Source data
================

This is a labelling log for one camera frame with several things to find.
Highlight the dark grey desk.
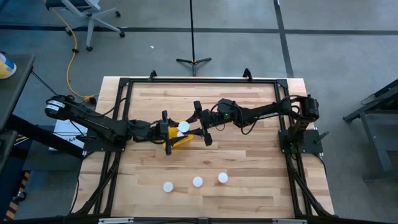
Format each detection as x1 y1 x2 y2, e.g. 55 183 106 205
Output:
0 53 85 175

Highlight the black tripod stand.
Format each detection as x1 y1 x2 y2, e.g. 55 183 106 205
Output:
175 0 213 77

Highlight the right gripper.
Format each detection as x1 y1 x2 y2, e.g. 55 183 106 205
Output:
185 100 220 147

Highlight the black aluminium rig frame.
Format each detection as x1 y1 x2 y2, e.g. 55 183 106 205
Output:
70 76 335 224

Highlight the yellow white wipes canister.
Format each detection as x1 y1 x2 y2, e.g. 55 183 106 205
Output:
0 52 17 80

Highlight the grey white office chair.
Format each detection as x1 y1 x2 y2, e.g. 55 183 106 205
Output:
45 0 126 52

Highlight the yellow plastic basket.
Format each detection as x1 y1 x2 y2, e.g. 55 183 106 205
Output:
162 119 194 151

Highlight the yellow power cable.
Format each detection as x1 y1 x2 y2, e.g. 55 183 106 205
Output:
50 8 96 104

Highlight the yellow black hazard tape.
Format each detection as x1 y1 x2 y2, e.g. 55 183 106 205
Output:
2 170 31 222

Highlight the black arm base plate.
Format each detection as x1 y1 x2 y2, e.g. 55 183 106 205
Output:
278 128 325 156
83 132 126 153

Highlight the silver aluminium extrusion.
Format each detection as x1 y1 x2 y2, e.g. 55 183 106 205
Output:
98 217 134 224
272 218 308 224

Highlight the dark metal cart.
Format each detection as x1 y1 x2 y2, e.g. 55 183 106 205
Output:
343 78 398 183

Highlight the white paper sheet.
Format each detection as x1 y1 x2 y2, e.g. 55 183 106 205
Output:
49 119 88 152

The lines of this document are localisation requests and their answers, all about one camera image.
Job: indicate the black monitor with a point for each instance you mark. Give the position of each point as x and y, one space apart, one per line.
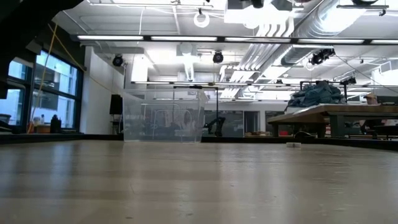
387 99

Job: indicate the long ceiling light strip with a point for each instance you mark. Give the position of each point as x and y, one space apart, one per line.
258 39
384 41
183 38
110 37
331 41

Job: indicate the silver ventilation duct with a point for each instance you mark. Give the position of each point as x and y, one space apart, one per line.
314 21

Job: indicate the black loudspeaker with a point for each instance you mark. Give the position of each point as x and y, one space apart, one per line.
115 104

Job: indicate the dark-framed glass window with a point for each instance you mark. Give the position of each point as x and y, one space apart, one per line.
56 87

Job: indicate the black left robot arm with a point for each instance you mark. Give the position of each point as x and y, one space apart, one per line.
18 25

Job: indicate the black spare robot arm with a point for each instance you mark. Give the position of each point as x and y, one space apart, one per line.
217 123

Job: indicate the clear plastic container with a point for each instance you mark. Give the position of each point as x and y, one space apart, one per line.
164 118

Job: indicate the white tape roll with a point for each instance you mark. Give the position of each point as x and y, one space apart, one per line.
293 144

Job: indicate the black bottle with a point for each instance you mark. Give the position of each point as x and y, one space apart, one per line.
55 124

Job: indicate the black ceiling spotlight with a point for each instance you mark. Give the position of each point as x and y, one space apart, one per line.
321 56
218 57
117 60

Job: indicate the person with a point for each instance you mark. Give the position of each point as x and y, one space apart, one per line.
370 98

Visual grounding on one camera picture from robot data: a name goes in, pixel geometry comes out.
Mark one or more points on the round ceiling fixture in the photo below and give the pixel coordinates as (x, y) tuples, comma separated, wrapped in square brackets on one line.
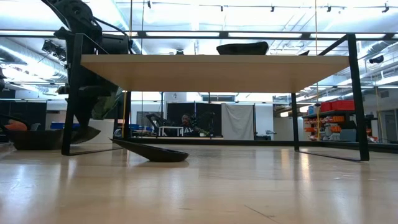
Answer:
[(179, 52)]

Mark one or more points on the person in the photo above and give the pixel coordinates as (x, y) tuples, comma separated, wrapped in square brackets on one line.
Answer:
[(186, 119)]

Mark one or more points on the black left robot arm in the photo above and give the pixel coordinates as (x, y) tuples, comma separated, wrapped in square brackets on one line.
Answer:
[(77, 15)]

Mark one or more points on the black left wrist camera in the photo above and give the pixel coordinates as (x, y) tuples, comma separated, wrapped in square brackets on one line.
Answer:
[(115, 43)]

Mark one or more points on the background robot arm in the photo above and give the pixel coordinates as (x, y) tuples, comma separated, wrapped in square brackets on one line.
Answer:
[(206, 124), (154, 118)]

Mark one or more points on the white frame stand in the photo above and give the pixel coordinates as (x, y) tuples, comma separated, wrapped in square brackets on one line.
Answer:
[(171, 126)]

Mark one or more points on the orange black office chair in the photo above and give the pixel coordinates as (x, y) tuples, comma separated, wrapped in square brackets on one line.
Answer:
[(15, 126)]

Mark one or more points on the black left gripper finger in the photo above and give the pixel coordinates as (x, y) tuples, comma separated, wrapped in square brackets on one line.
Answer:
[(89, 109), (81, 109)]

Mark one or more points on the black aluminium rig frame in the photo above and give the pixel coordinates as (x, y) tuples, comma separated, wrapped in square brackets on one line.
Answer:
[(326, 145)]

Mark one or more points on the black partition panel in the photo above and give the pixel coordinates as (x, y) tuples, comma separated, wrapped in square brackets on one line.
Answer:
[(174, 109)]

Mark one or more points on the shelving cart with storage bins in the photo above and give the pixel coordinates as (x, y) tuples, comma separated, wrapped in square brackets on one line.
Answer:
[(332, 124)]

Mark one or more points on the black wavy square bowl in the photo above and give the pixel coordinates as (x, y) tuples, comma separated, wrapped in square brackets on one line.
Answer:
[(242, 51), (242, 43), (35, 140)]

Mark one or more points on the black leaf shaped plate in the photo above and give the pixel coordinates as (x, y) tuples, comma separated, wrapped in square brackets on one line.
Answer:
[(90, 133)]

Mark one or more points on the wooden riser shelf black legs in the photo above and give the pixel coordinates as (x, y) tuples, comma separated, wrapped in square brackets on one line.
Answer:
[(214, 74)]

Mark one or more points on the white hanging sheet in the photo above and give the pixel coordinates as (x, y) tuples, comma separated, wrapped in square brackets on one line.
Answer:
[(237, 121)]

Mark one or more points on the snake plant in white pot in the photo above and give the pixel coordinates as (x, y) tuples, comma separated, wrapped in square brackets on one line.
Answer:
[(104, 130)]

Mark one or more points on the black ceiling spotlight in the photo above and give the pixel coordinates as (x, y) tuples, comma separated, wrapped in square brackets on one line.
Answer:
[(376, 59), (49, 46)]

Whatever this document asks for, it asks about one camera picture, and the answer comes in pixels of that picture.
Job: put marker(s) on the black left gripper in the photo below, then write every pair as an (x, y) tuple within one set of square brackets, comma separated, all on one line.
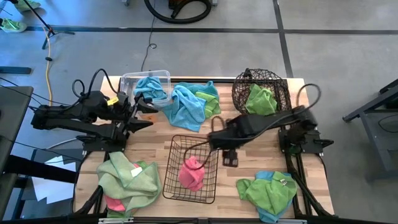
[(128, 112)]

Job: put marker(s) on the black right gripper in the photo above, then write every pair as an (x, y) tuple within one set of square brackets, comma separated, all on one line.
[(224, 141)]

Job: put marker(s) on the pale green microfiber towel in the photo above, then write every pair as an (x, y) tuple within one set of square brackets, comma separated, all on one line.
[(130, 189)]

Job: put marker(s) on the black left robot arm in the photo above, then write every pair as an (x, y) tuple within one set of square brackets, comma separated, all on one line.
[(77, 109)]

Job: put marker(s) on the spray bottle with orange liquid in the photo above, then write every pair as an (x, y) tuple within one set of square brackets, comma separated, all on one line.
[(151, 118)]

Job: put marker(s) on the yellow label tag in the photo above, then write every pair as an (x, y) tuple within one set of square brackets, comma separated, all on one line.
[(112, 101)]

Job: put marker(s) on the clear plastic bin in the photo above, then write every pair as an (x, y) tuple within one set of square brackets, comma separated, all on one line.
[(127, 84)]

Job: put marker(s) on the dark woven round basket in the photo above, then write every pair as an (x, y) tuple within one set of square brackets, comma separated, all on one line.
[(239, 93)]

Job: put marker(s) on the white paper sheet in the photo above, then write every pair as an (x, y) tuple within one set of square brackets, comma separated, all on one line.
[(53, 189)]

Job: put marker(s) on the black floor beam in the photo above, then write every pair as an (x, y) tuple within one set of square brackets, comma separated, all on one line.
[(40, 171)]

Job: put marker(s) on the black tripod stand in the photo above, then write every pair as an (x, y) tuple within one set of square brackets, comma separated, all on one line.
[(62, 32)]

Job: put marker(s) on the dark vacuum cleaner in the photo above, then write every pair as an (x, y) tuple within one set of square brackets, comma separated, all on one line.
[(189, 3)]

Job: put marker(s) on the dark grey desk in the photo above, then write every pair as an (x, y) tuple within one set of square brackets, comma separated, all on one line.
[(12, 118)]

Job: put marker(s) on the black floor stand foot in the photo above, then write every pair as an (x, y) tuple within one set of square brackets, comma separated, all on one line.
[(15, 70)]

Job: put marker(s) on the dark grey side table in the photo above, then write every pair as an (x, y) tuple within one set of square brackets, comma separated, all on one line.
[(382, 140)]

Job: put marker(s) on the green shoe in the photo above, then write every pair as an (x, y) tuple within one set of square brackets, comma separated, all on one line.
[(28, 4), (12, 25)]

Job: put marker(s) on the silver metal bracket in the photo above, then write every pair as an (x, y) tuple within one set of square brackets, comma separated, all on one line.
[(290, 221), (115, 220)]

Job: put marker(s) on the black metal table frame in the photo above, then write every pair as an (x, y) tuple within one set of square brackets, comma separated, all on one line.
[(312, 200)]

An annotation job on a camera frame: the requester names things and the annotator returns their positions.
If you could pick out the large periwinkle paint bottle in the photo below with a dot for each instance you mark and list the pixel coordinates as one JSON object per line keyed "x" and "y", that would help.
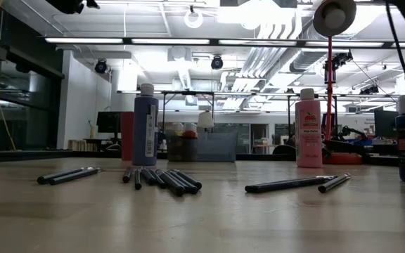
{"x": 140, "y": 133}

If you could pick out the pair of pens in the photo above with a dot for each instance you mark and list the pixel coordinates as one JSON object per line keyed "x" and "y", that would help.
{"x": 56, "y": 175}

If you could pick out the large pink paint bottle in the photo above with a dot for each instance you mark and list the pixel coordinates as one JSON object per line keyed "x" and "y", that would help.
{"x": 308, "y": 147}

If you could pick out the black ceiling spotlight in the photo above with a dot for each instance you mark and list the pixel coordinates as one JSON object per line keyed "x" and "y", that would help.
{"x": 217, "y": 62}
{"x": 101, "y": 66}

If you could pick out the black bar with light strips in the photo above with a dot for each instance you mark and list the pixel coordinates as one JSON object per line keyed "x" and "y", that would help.
{"x": 171, "y": 41}

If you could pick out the black monitor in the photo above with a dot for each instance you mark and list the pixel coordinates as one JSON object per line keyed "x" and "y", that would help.
{"x": 107, "y": 121}
{"x": 385, "y": 123}

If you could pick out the stack of wooden blocks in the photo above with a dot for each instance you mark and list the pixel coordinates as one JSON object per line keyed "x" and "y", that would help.
{"x": 79, "y": 145}

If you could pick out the red plastic cup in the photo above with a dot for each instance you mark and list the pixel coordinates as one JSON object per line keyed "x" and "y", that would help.
{"x": 127, "y": 140}

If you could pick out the grey translucent plastic bin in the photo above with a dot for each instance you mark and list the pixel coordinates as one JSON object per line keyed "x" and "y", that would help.
{"x": 220, "y": 147}

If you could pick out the red desk lamp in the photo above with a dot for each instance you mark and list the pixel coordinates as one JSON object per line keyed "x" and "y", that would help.
{"x": 329, "y": 105}

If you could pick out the black aluminium table frame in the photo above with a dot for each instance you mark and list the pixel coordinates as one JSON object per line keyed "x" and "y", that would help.
{"x": 48, "y": 154}

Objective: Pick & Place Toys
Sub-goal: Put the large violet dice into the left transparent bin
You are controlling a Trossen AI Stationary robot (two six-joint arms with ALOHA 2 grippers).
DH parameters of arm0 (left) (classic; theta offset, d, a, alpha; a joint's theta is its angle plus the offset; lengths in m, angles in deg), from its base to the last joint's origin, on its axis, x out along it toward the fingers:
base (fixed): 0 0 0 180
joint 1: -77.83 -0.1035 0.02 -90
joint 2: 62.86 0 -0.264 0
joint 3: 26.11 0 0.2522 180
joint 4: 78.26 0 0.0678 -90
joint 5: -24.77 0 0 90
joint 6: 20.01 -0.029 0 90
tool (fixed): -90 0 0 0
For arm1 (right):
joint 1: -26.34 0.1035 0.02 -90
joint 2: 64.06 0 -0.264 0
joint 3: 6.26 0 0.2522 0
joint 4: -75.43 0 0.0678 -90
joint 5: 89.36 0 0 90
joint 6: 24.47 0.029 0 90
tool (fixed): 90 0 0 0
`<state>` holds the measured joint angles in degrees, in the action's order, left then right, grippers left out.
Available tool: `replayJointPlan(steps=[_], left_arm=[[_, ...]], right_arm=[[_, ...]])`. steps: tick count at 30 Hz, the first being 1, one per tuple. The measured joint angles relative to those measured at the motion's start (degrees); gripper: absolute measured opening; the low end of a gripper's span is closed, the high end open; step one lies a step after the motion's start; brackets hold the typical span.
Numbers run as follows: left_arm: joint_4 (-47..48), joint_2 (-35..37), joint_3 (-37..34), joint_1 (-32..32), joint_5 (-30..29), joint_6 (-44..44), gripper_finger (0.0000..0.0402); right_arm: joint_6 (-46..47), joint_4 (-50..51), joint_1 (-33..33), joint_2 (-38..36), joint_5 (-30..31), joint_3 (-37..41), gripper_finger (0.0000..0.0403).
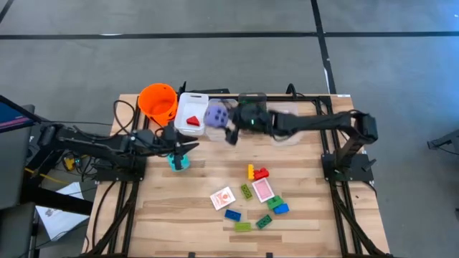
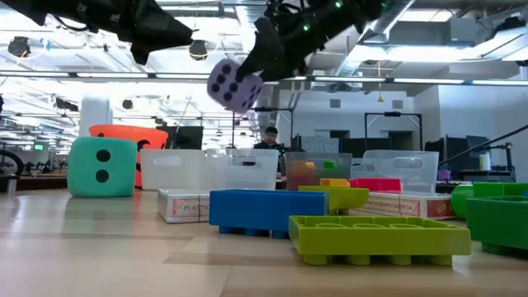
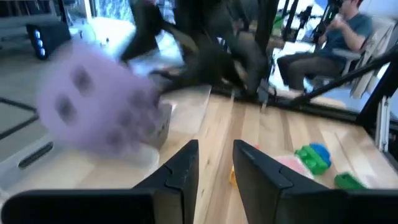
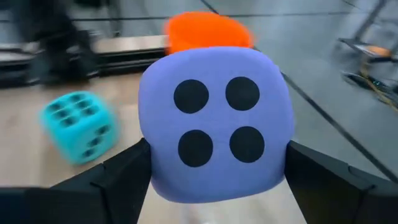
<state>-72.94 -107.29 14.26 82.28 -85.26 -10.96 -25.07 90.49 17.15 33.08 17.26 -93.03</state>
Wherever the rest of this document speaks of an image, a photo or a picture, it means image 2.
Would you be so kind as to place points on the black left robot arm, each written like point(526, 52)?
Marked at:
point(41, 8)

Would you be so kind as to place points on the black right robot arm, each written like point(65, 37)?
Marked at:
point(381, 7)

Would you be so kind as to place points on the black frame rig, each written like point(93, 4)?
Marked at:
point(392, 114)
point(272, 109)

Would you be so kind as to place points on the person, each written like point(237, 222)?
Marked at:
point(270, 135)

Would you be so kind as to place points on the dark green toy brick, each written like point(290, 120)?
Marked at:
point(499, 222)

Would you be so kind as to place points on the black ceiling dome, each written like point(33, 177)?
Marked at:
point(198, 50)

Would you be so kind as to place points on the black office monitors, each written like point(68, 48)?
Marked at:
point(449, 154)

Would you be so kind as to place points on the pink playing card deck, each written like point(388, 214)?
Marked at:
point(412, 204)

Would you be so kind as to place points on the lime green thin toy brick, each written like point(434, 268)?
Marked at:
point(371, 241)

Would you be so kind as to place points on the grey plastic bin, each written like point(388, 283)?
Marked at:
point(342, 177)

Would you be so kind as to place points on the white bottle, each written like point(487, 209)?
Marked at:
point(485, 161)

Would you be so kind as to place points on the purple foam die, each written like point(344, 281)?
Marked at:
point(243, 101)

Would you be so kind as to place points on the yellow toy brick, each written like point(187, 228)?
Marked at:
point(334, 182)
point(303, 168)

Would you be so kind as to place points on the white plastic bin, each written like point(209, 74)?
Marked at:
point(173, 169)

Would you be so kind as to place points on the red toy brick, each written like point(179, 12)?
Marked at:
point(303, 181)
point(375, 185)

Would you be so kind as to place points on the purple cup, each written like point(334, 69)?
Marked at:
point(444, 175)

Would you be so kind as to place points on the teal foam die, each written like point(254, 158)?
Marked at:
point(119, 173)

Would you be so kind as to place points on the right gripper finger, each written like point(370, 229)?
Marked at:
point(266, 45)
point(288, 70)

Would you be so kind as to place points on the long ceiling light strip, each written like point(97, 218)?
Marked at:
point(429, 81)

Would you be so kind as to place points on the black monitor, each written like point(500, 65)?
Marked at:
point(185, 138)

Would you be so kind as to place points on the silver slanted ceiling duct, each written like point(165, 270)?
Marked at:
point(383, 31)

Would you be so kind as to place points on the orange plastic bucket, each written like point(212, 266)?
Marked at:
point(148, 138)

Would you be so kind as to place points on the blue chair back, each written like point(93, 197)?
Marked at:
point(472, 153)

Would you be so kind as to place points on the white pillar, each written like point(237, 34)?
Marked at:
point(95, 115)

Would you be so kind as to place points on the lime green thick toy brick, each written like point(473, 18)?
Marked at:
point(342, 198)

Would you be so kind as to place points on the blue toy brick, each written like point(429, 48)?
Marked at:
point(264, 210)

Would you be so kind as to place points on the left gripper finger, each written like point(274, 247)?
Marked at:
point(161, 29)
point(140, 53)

================

* TO DO:
Above are the records; from them, give again exactly the lines from the one containing "Highlight the right gripper." to the one containing "Highlight the grey white office chair.", both lines included, and nothing more.

* SOLUTION TO THIS EXERCISE:
Highlight the right gripper.
Format each detection as x1 y1 x2 y2, e.g. 55 183 106 205
Output:
185 100 220 147

Highlight the black aluminium rig frame.
Format each detection as x1 y1 x2 y2, e.g. 55 183 106 205
Output:
70 76 335 224

Highlight the yellow white wipes canister.
Format each detection as x1 y1 x2 y2, e.g. 55 183 106 205
Output:
0 52 17 80

Highlight the grey white office chair.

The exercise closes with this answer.